If you already have a budget, this part will be much easier, since you’ll be basing your future spending on your current spending. But if you don’t yet have a budget, take your current expenses from the last month and record them, either on paper or an Excel spreadsheet…
…For variable expenses, such as an electricity bill, use the average of a year’s bills, divided up into 12 months. And for expenses that don’t happen every month, such as an auto insurance premium, divide up the amount to determine approximately how much you’d be spending every month.
The great thing is, some expenses, such as a mortgage or other debts such as student loans, should disappear by the time retirement hits…
…Figure out how much you’ll spend in retirement
In another column on the spreadsheet, write down what you think your budget will be in retirement, minus paid off debts. But — be realistic — there may be fun items you’d like to create a budget for, such as travel, golf, eating out, or ballroom dance lessons. Once you’ve added these expenses and your monthly bills, you’ll have an estimate you can use to plan out what you’ll need in retirement.
But, that’s not all — you’ll also need to use something called projected spending to calculate your estimated spending in retirement.
How projected spending works
Projected spending multiplies your current income by a certain percentage to determine how much you’d need in retirement. Though this method is not completely accurate, it does give you a good estimate to begin with when you start thinking about your retirement. Most often, the 80% rule is used, which says you should have a goal of replacing 80% of your pre-retirement income — or your average income you expect to earn 10 years before retirement…
…If you’d rather be on the more conservative side when it comes to spending, use the 90% rule — or, if you think you’ll definitely spend much less in retirement, calculate 70% of your pre-retirement income. Adding in social security can move the percentage down more. But keep in mind — this number is just an estimate to get you started.
The 4% rule
Once you’re in retirement and you’ve got a bunch of money stashed away, you’ll want to keep something in mind: The 4% rule. The 4% rule maintains that you can safely withdraw 4% of your retirement savings each year without running out of money.
Here’s a sample calculation to put this idea into perspective. Say you have retirement savings of $1 million, and your projected spending has been calculated to be around $3,000 a month. Using the 4% rule, you could safely withdraw $40,000 per year from your retirement account, giving you about $3,333 per month to live on. Since you may also receive other supplemental retirement income such as Social Security or pension payments, you’d be well above the $3,000 per month needed to fund your retirement. – Clark.com
If You Are Starting At Zero
If you have not taken action on your retirement plan before and you have nothing saved. Here is a discussion that will be helpful to you.
What if you have nothing saved at all?
Even with nothing saved, most American retirees will receive something from Social Security, and the average benefit is enough for a very basic lifestyle in a reasonable cost of living part of the country. The average benefit to a retired worker as of May 2016 was $1,347.59 per month. In addition, the average benefit to a retiree’s spouse was $698.59 per month.

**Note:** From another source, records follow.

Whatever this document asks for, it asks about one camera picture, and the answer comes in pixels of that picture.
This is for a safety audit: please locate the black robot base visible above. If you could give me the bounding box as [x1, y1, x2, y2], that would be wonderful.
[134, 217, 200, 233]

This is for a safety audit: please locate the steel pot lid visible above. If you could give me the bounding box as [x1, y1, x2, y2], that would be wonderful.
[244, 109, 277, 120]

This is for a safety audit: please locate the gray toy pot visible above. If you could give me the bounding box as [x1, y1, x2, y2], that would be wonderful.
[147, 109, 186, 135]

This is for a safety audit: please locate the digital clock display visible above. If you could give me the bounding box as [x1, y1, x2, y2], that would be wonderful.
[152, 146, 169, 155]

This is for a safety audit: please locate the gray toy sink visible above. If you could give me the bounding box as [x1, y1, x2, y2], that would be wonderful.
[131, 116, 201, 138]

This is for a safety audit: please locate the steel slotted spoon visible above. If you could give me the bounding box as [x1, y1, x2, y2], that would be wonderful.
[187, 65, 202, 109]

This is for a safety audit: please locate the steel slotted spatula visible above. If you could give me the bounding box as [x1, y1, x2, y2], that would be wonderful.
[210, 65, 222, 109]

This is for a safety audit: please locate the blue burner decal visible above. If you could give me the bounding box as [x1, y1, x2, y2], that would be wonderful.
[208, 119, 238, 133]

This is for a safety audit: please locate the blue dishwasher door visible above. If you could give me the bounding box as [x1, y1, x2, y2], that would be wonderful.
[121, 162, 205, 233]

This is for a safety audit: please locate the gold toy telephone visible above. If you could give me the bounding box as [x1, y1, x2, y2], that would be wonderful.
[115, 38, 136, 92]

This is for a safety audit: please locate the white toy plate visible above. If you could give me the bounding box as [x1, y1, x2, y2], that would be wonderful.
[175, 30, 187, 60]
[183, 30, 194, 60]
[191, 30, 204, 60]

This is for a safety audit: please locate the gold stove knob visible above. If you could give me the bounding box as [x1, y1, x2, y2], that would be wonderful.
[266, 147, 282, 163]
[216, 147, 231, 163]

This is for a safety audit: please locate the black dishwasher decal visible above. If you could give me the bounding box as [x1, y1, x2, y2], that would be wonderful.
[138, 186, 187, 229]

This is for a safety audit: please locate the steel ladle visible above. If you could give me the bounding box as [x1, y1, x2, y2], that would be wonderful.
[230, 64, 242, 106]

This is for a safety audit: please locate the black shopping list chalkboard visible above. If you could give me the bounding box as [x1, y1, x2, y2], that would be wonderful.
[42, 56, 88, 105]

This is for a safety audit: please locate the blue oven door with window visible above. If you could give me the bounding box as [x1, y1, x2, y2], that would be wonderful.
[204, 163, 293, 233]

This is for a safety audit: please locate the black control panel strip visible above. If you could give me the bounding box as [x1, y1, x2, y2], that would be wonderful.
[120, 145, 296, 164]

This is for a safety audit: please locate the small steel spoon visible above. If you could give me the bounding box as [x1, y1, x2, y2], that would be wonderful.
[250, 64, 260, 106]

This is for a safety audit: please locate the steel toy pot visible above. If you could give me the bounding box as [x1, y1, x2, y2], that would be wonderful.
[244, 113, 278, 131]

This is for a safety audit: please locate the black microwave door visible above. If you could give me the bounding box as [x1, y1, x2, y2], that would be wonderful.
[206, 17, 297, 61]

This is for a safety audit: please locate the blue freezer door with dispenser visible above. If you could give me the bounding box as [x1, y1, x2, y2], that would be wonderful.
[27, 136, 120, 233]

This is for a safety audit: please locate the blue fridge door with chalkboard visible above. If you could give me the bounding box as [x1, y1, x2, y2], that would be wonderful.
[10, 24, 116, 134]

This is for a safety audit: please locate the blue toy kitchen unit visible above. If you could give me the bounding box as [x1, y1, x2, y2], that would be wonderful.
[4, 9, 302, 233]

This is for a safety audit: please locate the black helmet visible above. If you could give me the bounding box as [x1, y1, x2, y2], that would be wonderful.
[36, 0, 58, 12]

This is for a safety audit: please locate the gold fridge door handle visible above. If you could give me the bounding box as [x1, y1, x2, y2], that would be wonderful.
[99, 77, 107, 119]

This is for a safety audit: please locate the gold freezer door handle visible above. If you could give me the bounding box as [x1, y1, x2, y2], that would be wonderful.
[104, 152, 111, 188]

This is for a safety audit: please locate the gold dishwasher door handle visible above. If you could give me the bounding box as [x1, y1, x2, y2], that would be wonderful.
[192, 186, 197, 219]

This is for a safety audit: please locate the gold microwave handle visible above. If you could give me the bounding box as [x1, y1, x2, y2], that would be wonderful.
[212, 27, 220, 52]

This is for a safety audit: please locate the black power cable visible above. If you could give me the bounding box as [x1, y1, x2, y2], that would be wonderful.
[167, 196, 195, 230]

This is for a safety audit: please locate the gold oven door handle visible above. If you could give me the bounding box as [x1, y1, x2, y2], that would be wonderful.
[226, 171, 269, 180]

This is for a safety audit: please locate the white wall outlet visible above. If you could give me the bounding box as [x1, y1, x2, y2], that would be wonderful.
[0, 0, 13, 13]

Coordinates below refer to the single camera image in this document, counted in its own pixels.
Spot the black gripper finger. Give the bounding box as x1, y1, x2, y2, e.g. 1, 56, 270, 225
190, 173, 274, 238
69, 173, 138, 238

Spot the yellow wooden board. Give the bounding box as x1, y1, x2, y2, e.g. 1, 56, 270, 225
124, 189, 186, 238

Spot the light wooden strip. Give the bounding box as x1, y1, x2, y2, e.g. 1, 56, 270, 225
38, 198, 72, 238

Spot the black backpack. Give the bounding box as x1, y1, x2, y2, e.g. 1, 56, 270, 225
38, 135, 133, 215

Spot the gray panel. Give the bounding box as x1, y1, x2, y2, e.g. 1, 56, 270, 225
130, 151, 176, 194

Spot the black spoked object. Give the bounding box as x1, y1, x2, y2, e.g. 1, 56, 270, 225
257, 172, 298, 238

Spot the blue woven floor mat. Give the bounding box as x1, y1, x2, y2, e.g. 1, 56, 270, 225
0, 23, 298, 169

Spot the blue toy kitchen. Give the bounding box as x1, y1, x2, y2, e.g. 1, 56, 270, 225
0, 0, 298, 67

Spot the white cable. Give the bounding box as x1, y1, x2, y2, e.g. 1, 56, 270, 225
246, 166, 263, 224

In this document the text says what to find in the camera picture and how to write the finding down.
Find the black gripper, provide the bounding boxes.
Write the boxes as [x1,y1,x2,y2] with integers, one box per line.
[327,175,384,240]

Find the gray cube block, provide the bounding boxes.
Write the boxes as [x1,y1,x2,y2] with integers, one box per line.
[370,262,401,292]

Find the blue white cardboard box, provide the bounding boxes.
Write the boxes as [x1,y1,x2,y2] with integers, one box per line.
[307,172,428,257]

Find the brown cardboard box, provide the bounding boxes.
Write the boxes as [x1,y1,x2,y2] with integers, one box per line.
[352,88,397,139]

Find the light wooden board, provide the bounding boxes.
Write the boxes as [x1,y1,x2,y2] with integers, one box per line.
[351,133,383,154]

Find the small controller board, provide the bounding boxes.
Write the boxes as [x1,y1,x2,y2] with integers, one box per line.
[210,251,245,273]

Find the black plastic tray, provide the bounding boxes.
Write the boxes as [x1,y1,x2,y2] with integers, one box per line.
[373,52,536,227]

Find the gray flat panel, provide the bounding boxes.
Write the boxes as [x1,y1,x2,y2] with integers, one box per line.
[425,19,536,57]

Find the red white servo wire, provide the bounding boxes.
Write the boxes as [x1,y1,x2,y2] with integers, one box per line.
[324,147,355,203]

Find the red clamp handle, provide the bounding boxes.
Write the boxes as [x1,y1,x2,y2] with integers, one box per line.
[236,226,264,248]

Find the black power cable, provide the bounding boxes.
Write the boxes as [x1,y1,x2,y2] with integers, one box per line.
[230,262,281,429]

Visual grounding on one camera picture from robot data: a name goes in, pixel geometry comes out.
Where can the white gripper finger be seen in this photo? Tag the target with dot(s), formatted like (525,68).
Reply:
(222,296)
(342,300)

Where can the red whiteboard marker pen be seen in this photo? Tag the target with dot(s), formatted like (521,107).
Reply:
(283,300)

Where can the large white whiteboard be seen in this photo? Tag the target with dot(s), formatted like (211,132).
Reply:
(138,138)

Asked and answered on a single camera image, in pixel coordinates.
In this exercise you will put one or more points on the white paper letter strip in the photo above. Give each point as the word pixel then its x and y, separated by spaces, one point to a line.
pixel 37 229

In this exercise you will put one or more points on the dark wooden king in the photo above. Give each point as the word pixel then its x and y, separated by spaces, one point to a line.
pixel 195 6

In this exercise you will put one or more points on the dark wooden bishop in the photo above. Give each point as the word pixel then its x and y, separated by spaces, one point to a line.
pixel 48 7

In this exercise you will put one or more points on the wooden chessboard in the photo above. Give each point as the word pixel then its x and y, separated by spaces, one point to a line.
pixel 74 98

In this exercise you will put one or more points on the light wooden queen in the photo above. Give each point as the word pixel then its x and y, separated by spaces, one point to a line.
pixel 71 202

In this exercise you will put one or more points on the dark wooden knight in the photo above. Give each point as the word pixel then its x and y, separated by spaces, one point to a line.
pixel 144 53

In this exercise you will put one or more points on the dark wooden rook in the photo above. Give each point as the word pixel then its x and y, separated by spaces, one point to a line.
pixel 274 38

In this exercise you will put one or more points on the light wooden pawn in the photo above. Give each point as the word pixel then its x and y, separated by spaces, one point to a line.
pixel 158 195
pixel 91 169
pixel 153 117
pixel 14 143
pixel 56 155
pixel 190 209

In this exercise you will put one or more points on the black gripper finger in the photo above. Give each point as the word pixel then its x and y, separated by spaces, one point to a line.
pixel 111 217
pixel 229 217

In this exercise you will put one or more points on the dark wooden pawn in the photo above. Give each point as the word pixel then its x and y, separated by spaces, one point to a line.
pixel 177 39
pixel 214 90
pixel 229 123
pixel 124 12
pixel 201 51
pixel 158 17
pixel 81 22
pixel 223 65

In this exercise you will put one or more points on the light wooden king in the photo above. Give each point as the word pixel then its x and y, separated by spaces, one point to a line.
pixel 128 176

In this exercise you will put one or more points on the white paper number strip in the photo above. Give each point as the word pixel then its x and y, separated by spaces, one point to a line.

Those average benefits translate to $16,171.08 per year for an individual or $24,554.16 for a married couple retiring on one spouse’s earnings record. The Federal Poverty Level guidelines for 2016 put poverty level income at $11,880 per year for an individual or $16,020 per year for a couple. So if you’re able to keep your costs near that poverty level of spending, it may very well be possible to retire with nothing more than the typical Social Security benefit.
In addition, Social Security benefits increase in line with the overall inflation rate. As long as the income needed to stay ahead of the poverty level doesn’t grow faster than inflation, it’s feasible for a Social Security dependent retiree’s income to stay ahead of the poverty level for the rest of his or her life.
While that news may make it tempting to think that Social Security can provide you with sufficient income to cover your costs, reality is not quite that appealing. There are a few huge watchouts in relying on Social Security for your sole source of income.
For one, Social Security’s Trust Funds are expected to run out of money within the next 18 years. If nothing changes, that will cut benefits by about 21% immediately and by as much as 26% over time. While planned Social Security benefits might keep the typical retiree reasonably above the poverty level, the risk of those reduced benefits will make it much tighter.
For another, retirees typically face higher healthcare costs than their younger counterparts, and healthcare costs frequently rise faster than the overall inflation rate. As a result a Social Security-only income that may have covered your costs early in your retirement may not truly cover your full costs, including healthcare, later in your retirement.
For yet another, relying on Social Security alone leaves you with no buffer from your savings or investments to handle the unexpected curveballs life sends your way. Those curveballs don’t stop just because you’ve stopped drawing a paycheck, and having money available to handle them is a critical part of assuring small problems don’t spiral into bigger ones.
Have you got a retirement plan?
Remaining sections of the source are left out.